Facts of the dispute
The case concerned a company called Glenpath Holdings Limited which provided residential care for autistic men and women. The shares in the company were sold by the claimant, Mr Morris, and his business partner to the defendant, Swanton. The dispute concerned Mr Morris' entitlements under an earn-out provision in the Share Purchase Agreement (SPA). The relevant clause read:
“Mr Morris shall have the option for a period of 4 years from Completion and following such period such further period as shall reasonably be agreed between Mr Morris and the Buyer to provide the following services… [the Consultancy Services]” (emphasis added).
Mr Morris provided the Consultancy Services during the initial 4 years and was paid £4,146,371 under the earn-out provisions.
Towards the end of the four year period following the SPA, Mr Morris wrote to Swanton seeking a "reasonable extension" of the period in which he could provide the Consultancy Services. Swanton refused the extension. Mr Morris brought proceedings claiming that, after the expiry of the initial four years, he was entitled to a further period of time to be agreed between the parties under the earn-out provision in which he would provide the Consultancy Services and earn further consideration.
Swanton defended the proceedings on the basis that:
(i) the reference to a further period to be agreed was no more than an agreement to agree and applicable only if both parties agreed;
(ii) the wording was not mandatory on its true meaning; and
(iii) it was reasonable for the defendant not to agree an extension.
The judge at first instance agreed with Swanton and found that whilst Mr Morris had enforceable right to provide Consultancy Services for the initial four year period, he did not have an enforceable right to provide the Consultancy Services during any further period to be reasonably agreed between the parties. There was an obligation on the parties under the SPA to agree on the length of the second period in a reasonable way but there was no mechanism in the SPA to enable the court to determine the length of the second period and as such it was no more than an “agreement to agree” and was therefore unenforceable under established case law.
Court of Appeal Decision
The Court of Appeal found that the words "as shall reasonably be agreed between Mr Morris and the Buyer", when construed in the context of the entire agreement, made it plain that for there to be any further period there had to be a further agreement between the parties. At the time of entering into the SPA the parties did not specify a further period but, instead, agreed that there would have to be a further agreement in the future, which is the "very paradigm of an agreement to agree". At that future point, either party was therefore free to agree or disagree. “Reasonably” in this context applied only to the manner of agreement and not to the period.

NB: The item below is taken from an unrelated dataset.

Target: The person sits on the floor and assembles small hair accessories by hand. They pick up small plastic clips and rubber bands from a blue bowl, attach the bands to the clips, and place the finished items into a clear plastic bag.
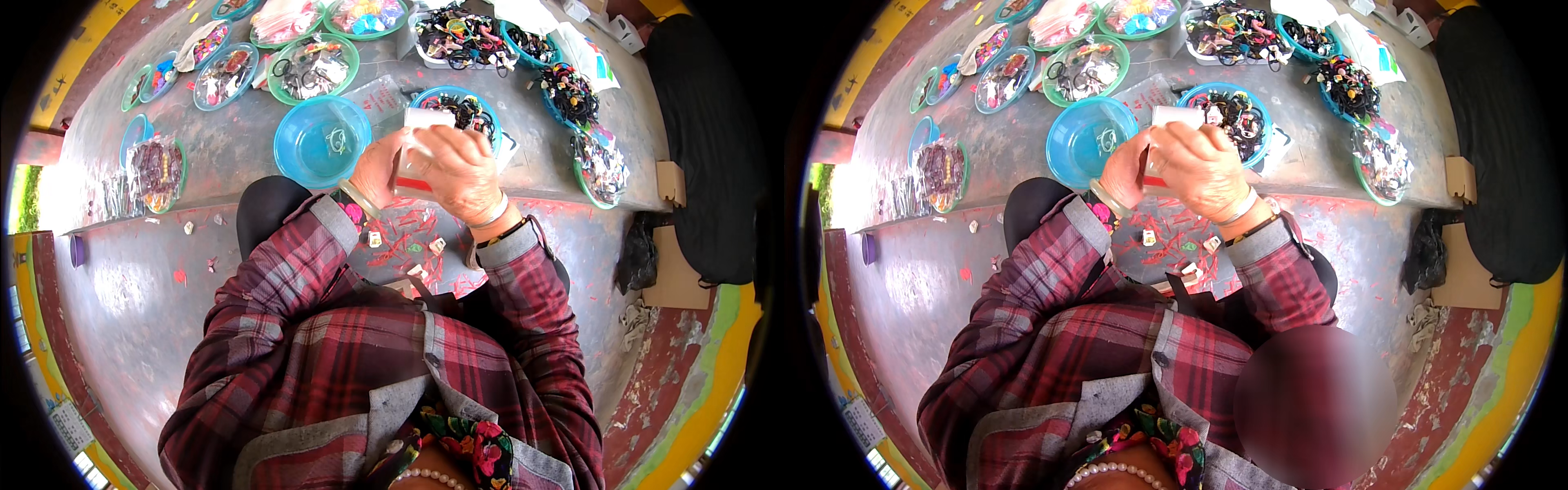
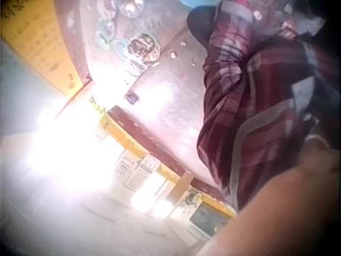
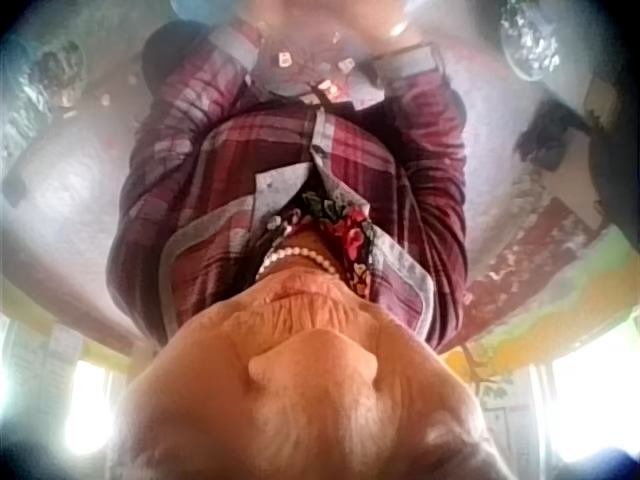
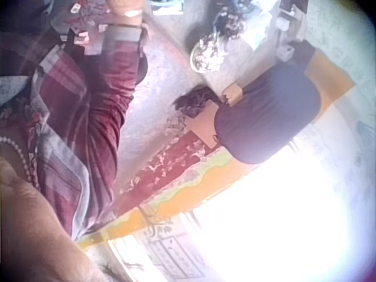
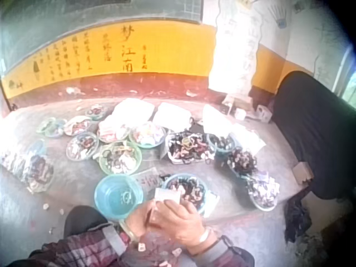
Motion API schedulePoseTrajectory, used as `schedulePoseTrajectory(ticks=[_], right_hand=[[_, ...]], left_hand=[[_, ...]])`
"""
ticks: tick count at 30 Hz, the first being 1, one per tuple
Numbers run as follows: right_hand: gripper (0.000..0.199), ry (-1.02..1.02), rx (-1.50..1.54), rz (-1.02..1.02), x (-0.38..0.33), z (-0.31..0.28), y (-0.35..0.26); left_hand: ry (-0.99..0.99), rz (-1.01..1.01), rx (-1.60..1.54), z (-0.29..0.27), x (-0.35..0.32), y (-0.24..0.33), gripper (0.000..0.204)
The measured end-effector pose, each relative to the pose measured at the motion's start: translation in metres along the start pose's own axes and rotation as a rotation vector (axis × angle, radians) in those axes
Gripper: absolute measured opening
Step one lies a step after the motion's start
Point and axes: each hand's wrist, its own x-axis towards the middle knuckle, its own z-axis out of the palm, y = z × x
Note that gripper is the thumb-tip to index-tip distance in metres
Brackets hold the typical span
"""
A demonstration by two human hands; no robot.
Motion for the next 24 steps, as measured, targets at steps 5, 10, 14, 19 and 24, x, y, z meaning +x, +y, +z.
schedulePoseTrajectory(ticks=[5, 10, 14, 19, 24], right_hand=[[0.017, -0.003, 0.171, 0.131, -0.004, 0.015, -0.002], [0.016, 0.006, 0.464, 0.561, -0.014, 0.02, 0.011], [0.008, 0.013, 0.654, 0.875, -0.016, 0.018, 0.013], [0.01, 0.012, 0.71, 0.916, -0.02, 0.021, 0.014], [0.013, 0.025, 0.592, 0.859, -0.022, 0.023, 0.013]], left_hand=[[0.006, 0.011, 0.118, -0.032, 0.014, -0.025, 0.034], [-0.017, -0.149, -0.157, 0.003, -0.001, 0.001, 0.028], [-0.156, -0.037, 0.081, 0.011, 0.0, 0.001, 0.029], [-0.132, 0.034, 0.352, 0.014, 0.001, 0.001, 0.026], [-0.162, -0.005, 0.415, 0.014, 0.0, 0.002, 0.026]])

The provision was therefore void for uncertainty but the SPA otherwise remained binding. The Court of Appeal commented that whilst the relevant provision required the parties "reasonably" to agree, it did not turn an unenforceable provision into an enforceable agreement; there is a long line of case law which suggests that there is no obligation on parties to negotiate in good faith about matters which remain to be agreed and Swanton was therefore free to negotiate in accordance with its own commercial interests.
Certainty is key
It is a truism to say that there is no place for ambiguity in a contract. Flexibility between the parties can be well intentioned but may ultimately be the source of uncertainty; the very opposite of what was intended by the drafters, and often a path to unwanted litigation.